I've heard of no quick and easy recipes for synthesizing the available information into a prediction of the usefulness about any given assignment.

Defining "learning" in a precise and nontrivial way is hard. Also, assignments are not undertaken in isolation: Each student's background, the context of their other assignments both in the same course and others, the course objectives, and the class schedule all impact and constrain what might be effective.

A few additional comments:

I've noticed this with some courses...

When analyzing personal experiences and anecdotes, being as precise as possible about your positive and negative criticism may be most useful in the future. You've started on this: In the context of the course, what do you think the learning objective(s) of the assignment you described were? What aspects of the assignment contributed positively to your accomplishing those learning objectives? Why? What contributed negatively, and why?

For instance, I can't tell from your description whether you considered the micro-assignments were too easy, too long, or were assigned on too rigid a schedule.

  • In the first case, the assignment did not prompt you to engage in additional activities which contributed to a learning objective that you would have otherwise not done.
  • In the second case, the assignments prompted you towards activities that significantly helped accomplish a learning objective, but you think you would've accomplished the same or similar with significantly less.
  • In the third case, the assignments prompted you towards useful activities you would not have otherwise undertaken, but you're confident you could have completed them at the same average rate given more flexibility.

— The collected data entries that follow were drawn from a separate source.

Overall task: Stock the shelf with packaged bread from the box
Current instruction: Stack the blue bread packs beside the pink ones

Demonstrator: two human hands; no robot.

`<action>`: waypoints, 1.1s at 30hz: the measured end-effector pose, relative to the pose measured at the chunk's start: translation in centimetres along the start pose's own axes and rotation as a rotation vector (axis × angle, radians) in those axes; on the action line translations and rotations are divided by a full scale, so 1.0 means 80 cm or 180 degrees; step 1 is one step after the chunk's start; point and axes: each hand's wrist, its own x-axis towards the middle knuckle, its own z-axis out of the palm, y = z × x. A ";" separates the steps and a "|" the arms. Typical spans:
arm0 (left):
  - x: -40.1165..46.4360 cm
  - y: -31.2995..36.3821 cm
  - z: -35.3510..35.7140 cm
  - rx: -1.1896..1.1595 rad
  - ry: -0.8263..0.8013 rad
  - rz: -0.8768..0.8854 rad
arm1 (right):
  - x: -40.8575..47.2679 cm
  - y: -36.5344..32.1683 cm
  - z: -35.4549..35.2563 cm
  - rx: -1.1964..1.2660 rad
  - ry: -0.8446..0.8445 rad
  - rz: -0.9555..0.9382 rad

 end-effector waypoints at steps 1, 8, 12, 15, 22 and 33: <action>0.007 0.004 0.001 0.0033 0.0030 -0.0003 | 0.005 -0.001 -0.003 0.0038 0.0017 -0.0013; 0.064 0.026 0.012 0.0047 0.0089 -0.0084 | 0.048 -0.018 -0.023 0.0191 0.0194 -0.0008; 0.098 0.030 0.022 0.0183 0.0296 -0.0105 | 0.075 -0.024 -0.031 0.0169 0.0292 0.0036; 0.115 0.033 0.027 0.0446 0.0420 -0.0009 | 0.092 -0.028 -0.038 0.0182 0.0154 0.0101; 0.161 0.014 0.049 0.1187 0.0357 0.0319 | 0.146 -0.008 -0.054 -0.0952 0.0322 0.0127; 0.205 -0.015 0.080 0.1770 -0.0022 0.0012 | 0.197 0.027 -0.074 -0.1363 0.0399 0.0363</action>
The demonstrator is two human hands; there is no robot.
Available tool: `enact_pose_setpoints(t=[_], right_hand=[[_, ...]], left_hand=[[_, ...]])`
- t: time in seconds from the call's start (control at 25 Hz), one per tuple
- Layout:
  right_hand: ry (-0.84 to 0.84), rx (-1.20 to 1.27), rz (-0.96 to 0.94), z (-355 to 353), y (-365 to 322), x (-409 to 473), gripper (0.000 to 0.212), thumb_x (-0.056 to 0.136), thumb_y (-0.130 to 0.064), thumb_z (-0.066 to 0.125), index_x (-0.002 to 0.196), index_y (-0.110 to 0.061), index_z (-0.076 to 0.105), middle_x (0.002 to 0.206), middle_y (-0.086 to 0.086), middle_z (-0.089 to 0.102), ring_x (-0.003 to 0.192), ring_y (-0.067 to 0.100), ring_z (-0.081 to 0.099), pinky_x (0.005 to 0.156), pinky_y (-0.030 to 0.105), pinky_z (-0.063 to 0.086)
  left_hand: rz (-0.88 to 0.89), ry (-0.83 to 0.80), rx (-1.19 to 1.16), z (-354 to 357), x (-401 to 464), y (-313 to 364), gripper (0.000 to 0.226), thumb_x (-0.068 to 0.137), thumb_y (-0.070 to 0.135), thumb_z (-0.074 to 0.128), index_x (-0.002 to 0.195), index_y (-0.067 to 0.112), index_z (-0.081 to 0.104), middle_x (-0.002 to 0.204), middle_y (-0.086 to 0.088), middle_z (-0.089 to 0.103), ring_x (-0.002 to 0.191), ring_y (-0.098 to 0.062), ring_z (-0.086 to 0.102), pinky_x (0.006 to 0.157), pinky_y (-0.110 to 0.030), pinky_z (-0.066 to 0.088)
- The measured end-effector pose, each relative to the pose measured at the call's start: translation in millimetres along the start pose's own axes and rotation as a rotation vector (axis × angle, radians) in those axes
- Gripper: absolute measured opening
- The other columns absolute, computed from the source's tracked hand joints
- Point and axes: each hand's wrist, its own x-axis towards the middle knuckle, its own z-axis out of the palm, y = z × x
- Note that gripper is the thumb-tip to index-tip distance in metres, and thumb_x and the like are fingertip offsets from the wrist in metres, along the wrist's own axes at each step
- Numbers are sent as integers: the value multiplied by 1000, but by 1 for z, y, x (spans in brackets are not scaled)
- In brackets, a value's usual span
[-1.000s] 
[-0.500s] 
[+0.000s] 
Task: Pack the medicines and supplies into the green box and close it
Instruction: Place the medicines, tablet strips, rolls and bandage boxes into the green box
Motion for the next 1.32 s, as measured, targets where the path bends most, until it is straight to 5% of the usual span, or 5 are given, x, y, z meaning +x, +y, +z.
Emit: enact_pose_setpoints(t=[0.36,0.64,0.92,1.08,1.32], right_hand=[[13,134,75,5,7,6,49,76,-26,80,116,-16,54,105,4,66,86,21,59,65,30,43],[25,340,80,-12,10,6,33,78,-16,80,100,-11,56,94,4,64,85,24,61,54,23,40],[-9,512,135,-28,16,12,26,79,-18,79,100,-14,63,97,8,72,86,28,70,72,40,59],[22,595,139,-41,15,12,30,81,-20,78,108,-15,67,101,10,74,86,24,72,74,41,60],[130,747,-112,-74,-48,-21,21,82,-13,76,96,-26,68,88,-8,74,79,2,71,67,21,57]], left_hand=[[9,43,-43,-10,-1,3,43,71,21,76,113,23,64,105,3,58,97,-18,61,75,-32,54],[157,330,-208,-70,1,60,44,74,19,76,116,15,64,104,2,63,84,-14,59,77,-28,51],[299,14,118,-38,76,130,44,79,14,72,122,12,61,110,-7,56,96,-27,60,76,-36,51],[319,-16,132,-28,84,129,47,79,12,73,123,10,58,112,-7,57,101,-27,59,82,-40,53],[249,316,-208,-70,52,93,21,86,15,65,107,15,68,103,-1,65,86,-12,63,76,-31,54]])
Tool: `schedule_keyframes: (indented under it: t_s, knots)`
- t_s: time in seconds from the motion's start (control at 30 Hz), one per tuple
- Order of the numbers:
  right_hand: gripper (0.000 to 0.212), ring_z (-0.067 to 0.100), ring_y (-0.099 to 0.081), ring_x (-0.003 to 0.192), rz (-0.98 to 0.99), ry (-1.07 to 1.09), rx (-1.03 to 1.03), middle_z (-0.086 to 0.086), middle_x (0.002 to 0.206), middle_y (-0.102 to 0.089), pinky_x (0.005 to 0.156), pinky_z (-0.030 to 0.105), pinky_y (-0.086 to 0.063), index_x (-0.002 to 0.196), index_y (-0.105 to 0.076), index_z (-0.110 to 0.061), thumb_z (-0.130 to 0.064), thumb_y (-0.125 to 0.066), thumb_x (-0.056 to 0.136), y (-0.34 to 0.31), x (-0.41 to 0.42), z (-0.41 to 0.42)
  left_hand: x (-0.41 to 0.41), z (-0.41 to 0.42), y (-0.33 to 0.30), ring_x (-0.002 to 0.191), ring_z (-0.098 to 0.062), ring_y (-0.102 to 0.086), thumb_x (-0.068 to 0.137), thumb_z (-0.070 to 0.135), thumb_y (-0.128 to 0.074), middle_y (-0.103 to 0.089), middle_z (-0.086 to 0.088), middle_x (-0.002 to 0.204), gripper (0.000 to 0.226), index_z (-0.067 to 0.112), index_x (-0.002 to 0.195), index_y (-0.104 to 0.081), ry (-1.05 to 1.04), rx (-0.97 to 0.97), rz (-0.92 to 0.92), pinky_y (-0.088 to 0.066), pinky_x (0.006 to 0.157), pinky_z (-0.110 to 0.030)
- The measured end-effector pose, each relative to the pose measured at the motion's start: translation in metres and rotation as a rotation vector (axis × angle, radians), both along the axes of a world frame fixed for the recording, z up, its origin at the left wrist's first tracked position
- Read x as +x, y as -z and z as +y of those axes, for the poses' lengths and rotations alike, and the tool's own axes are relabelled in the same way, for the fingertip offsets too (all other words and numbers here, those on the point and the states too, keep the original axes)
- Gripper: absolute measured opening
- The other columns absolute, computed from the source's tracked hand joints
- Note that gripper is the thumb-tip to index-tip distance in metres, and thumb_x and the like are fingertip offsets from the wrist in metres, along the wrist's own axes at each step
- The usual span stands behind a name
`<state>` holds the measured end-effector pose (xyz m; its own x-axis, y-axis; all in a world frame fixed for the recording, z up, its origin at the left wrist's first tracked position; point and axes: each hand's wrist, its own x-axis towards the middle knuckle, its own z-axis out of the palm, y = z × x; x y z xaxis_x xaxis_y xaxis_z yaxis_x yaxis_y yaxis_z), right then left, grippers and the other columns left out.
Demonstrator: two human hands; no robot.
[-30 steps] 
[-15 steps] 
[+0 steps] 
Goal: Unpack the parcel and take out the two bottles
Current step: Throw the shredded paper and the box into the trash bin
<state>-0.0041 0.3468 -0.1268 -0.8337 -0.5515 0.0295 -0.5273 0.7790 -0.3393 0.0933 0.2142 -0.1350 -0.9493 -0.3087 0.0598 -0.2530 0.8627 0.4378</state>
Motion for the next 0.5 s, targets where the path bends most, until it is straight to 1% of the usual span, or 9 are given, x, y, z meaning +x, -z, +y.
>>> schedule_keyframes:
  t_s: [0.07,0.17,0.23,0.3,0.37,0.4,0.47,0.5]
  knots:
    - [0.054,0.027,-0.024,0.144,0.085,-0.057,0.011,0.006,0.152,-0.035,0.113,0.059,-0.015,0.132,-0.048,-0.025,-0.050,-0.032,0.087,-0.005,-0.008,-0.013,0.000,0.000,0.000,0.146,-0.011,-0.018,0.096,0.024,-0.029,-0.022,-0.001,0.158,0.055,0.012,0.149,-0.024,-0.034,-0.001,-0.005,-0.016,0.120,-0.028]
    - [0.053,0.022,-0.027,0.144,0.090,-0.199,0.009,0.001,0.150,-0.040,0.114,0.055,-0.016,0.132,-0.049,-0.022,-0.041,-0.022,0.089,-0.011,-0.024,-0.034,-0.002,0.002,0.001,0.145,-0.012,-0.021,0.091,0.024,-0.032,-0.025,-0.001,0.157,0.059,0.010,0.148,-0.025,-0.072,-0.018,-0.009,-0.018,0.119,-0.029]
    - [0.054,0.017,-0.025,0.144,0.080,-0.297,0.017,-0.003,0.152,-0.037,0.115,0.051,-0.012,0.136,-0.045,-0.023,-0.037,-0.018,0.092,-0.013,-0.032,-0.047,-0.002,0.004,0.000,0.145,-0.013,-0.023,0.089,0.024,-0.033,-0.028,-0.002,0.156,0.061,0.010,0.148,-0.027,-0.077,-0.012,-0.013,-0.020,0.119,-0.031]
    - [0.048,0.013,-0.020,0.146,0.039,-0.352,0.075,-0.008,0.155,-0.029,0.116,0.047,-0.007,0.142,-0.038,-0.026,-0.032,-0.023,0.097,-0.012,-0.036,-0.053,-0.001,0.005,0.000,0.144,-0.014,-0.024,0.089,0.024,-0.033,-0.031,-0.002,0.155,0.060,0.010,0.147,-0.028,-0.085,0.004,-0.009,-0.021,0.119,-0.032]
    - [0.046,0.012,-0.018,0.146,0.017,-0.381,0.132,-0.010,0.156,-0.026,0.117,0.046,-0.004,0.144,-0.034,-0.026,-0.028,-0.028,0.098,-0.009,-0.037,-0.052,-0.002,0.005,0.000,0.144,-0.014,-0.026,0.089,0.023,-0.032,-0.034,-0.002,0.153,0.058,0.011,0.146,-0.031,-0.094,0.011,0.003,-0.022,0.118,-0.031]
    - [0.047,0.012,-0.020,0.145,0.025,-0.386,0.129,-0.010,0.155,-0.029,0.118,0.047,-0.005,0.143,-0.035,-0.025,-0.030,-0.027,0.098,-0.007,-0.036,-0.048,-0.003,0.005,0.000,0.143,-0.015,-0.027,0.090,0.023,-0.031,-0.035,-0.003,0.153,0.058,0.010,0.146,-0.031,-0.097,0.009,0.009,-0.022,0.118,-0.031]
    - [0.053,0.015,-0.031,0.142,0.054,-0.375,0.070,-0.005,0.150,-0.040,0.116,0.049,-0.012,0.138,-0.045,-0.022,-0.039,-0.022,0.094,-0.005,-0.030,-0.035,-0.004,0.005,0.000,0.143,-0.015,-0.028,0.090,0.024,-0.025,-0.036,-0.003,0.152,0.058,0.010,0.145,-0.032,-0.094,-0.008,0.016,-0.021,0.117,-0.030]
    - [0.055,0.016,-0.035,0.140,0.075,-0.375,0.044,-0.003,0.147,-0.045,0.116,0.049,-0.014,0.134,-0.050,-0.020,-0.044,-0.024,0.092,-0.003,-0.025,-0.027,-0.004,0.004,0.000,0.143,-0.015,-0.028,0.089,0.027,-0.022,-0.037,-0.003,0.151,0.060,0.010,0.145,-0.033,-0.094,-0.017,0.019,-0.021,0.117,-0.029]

I have a background in public policy and have in other capacities spent a fair amount of time explaining complex concepts to people (legislators, people in unrelated departments, students next?) without the background knowledge to understand those concepts if given technical jargon.

You know this, but it seems worth saying. Your background would probably be very useful to as an instructor, but the objectives and constraints of a college instructor are very different from a legislative adviser. Don't put the cart before the horse, however. Your instructors may be a lot more effective at accomplishing their objectives given the context than you notice as a student.

Decision-makers need to construct very rapidly a mental model of a technical subject that lets them make reasonable decisions related to it. College students have several years to develop a whole range of skills, including quite high-fidelity understanding of several subjects in a whole field of knowledge. You cannot be spared from learning precise language if a subject is incomprehensible without it.

Some students did their projects but lost a lot of their grade because they never did any of the homework, which is bizarre.

This does not sound so bizarre to me. It's very hard to determine whether this outcome is within parameters except without the whole class's performance, and hopefully data from previous runs.

One of the major tangential objectives/constraints of teaching classes of students who are predominantly 18-22 years old directly out of high school is promoting a level of personal responsibility where people can be successful as adults. A substantial number of students come in without robust mechanisms to keep up with and finish their assignments effectively. Usually it's exactly short/small/frequent assignments that aren't repeatedly announced in lectures where this problem turns up.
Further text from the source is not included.